▶ _What is being asked_:
Set down a precise copy of the whole listing.
──────── Exercise data ────────
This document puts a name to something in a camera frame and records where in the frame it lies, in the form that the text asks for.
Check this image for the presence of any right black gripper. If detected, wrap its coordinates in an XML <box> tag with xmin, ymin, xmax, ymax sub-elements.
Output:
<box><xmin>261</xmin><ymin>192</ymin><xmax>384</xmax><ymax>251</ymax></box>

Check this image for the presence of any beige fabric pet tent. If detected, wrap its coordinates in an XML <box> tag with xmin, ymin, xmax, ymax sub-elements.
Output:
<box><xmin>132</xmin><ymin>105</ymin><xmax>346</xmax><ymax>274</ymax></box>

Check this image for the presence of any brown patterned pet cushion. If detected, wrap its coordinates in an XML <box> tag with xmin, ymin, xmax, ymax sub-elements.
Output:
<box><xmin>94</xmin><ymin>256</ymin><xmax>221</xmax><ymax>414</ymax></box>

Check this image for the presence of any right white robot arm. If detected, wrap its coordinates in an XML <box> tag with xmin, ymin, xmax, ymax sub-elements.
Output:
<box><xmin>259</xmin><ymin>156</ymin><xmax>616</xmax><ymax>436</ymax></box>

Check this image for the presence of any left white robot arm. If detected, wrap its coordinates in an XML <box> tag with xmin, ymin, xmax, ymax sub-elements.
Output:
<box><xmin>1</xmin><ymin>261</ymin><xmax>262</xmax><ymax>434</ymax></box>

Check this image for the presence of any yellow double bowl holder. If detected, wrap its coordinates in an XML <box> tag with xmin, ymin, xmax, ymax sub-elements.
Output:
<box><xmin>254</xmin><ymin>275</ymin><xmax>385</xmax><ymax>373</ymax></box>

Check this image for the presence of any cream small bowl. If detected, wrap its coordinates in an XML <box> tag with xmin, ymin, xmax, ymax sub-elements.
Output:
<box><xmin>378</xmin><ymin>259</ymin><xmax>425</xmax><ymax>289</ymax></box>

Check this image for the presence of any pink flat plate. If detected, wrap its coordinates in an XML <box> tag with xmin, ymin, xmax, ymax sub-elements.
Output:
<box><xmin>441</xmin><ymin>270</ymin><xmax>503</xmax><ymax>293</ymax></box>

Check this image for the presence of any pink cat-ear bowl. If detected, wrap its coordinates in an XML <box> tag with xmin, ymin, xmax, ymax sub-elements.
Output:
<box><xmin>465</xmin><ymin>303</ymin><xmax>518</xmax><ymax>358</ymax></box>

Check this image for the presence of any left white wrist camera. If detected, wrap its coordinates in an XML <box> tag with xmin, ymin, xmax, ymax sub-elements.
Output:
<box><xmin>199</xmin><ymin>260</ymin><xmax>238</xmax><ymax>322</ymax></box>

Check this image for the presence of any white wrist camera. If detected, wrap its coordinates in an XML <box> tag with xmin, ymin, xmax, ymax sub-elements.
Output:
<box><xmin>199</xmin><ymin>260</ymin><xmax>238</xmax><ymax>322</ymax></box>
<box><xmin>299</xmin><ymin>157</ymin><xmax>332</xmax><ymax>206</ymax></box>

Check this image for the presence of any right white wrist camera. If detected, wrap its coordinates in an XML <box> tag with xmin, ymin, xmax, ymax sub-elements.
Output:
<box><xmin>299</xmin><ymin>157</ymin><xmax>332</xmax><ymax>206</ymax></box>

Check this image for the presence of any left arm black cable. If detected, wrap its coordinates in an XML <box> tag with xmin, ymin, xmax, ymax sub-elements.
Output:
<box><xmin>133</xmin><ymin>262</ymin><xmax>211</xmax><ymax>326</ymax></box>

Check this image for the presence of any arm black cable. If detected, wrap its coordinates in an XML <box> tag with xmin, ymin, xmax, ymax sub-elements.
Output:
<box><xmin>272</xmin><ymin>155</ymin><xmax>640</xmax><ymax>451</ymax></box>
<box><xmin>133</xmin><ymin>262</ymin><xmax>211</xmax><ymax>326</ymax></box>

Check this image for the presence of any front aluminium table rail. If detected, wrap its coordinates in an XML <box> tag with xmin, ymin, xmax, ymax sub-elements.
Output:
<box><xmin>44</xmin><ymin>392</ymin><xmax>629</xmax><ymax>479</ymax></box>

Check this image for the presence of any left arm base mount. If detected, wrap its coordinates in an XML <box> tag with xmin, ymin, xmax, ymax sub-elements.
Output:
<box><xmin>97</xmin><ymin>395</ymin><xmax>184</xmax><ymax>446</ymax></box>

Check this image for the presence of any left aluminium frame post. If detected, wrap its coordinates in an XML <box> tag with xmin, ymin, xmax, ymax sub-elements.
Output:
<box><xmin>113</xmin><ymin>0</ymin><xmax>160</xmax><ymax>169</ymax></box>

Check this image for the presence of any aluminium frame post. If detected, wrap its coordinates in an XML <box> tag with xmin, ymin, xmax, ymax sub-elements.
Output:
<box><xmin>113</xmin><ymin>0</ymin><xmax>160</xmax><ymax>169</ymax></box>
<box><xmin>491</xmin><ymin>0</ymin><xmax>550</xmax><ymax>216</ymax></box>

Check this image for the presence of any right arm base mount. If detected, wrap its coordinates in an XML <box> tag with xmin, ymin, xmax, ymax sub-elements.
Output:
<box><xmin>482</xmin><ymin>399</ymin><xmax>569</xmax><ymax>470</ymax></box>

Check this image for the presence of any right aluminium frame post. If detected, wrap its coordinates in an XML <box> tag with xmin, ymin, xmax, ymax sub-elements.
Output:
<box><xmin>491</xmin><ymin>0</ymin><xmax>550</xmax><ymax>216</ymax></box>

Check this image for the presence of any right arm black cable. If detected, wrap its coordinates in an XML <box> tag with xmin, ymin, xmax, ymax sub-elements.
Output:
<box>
────────
▶ _Answer to the problem_:
This document puts a name to something in a camera frame and records where in the frame it lies, in the form that the text asks for.
Check this image for the presence of any right black gripper. If detected, wrap its coordinates in an XML <box> tag with xmin, ymin, xmax, ymax sub-elements.
Output:
<box><xmin>261</xmin><ymin>192</ymin><xmax>384</xmax><ymax>251</ymax></box>

Check this image for the presence of any beige fabric pet tent. If detected, wrap its coordinates in an XML <box> tag with xmin, ymin, xmax, ymax sub-elements.
Output:
<box><xmin>132</xmin><ymin>105</ymin><xmax>346</xmax><ymax>274</ymax></box>

Check this image for the presence of any brown patterned pet cushion. If detected, wrap its coordinates in an XML <box> tag with xmin, ymin, xmax, ymax sub-elements.
Output:
<box><xmin>94</xmin><ymin>256</ymin><xmax>221</xmax><ymax>414</ymax></box>

Check this image for the presence of any right white robot arm. If detected, wrap its coordinates in an XML <box> tag with xmin, ymin, xmax, ymax sub-elements.
Output:
<box><xmin>259</xmin><ymin>156</ymin><xmax>616</xmax><ymax>436</ymax></box>

Check this image for the presence of any left white robot arm. If detected, wrap its coordinates in an XML <box> tag with xmin, ymin, xmax, ymax sub-elements.
Output:
<box><xmin>1</xmin><ymin>261</ymin><xmax>262</xmax><ymax>434</ymax></box>

Check this image for the presence of any yellow double bowl holder. If detected, wrap its coordinates in an XML <box> tag with xmin, ymin, xmax, ymax sub-elements.
Output:
<box><xmin>254</xmin><ymin>275</ymin><xmax>385</xmax><ymax>373</ymax></box>

Check this image for the presence of any cream small bowl. If detected, wrap its coordinates in an XML <box> tag with xmin, ymin, xmax, ymax sub-elements.
Output:
<box><xmin>378</xmin><ymin>259</ymin><xmax>425</xmax><ymax>289</ymax></box>

Check this image for the presence of any pink flat plate. If detected, wrap its coordinates in an XML <box> tag with xmin, ymin, xmax, ymax sub-elements.
Output:
<box><xmin>441</xmin><ymin>270</ymin><xmax>503</xmax><ymax>293</ymax></box>

Check this image for the presence of any pink cat-ear bowl. If detected, wrap its coordinates in an XML <box> tag with xmin, ymin, xmax, ymax sub-elements.
Output:
<box><xmin>465</xmin><ymin>303</ymin><xmax>518</xmax><ymax>358</ymax></box>

Check this image for the presence of any left white wrist camera. If detected, wrap its coordinates in an XML <box> tag with xmin, ymin, xmax, ymax sub-elements.
Output:
<box><xmin>199</xmin><ymin>260</ymin><xmax>238</xmax><ymax>322</ymax></box>

Check this image for the presence of any white wrist camera. If detected, wrap its coordinates in an XML <box> tag with xmin, ymin, xmax, ymax sub-elements.
Output:
<box><xmin>199</xmin><ymin>260</ymin><xmax>238</xmax><ymax>322</ymax></box>
<box><xmin>299</xmin><ymin>157</ymin><xmax>332</xmax><ymax>206</ymax></box>

Check this image for the presence of any right white wrist camera. If detected, wrap its coordinates in an XML <box> tag with xmin, ymin, xmax, ymax sub-elements.
Output:
<box><xmin>299</xmin><ymin>157</ymin><xmax>332</xmax><ymax>206</ymax></box>

Check this image for the presence of any left arm black cable. If detected, wrap its coordinates in an XML <box> tag with xmin, ymin, xmax, ymax sub-elements.
Output:
<box><xmin>133</xmin><ymin>262</ymin><xmax>211</xmax><ymax>326</ymax></box>

Check this image for the presence of any arm black cable. If detected, wrap its coordinates in an XML <box> tag with xmin, ymin, xmax, ymax sub-elements.
Output:
<box><xmin>272</xmin><ymin>155</ymin><xmax>640</xmax><ymax>451</ymax></box>
<box><xmin>133</xmin><ymin>262</ymin><xmax>211</xmax><ymax>326</ymax></box>

Check this image for the presence of any front aluminium table rail. If detected, wrap its coordinates in an XML <box> tag with xmin, ymin, xmax, ymax sub-elements.
Output:
<box><xmin>44</xmin><ymin>392</ymin><xmax>629</xmax><ymax>479</ymax></box>

Check this image for the presence of any left arm base mount. If detected, wrap its coordinates in an XML <box> tag with xmin, ymin, xmax, ymax sub-elements.
Output:
<box><xmin>97</xmin><ymin>395</ymin><xmax>184</xmax><ymax>446</ymax></box>

Check this image for the presence of any left aluminium frame post. If detected, wrap its coordinates in an XML <box> tag with xmin, ymin, xmax, ymax sub-elements.
Output:
<box><xmin>113</xmin><ymin>0</ymin><xmax>160</xmax><ymax>169</ymax></box>

Check this image for the presence of any aluminium frame post. If detected, wrap its coordinates in an XML <box> tag with xmin, ymin, xmax, ymax sub-elements.
Output:
<box><xmin>113</xmin><ymin>0</ymin><xmax>160</xmax><ymax>169</ymax></box>
<box><xmin>491</xmin><ymin>0</ymin><xmax>550</xmax><ymax>216</ymax></box>

Check this image for the presence of any right arm base mount. If detected, wrap its coordinates in an XML <box> tag with xmin, ymin, xmax, ymax sub-elements.
Output:
<box><xmin>482</xmin><ymin>399</ymin><xmax>569</xmax><ymax>470</ymax></box>

Check this image for the presence of any right aluminium frame post. If detected, wrap its coordinates in an XML <box> tag with xmin, ymin, xmax, ymax sub-elements.
Output:
<box><xmin>491</xmin><ymin>0</ymin><xmax>550</xmax><ymax>216</ymax></box>

Check this image for the presence of any right arm black cable. If detected, wrap its coordinates in an XML <box> tag with xmin, ymin, xmax, ymax sub-elements.
Output:
<box>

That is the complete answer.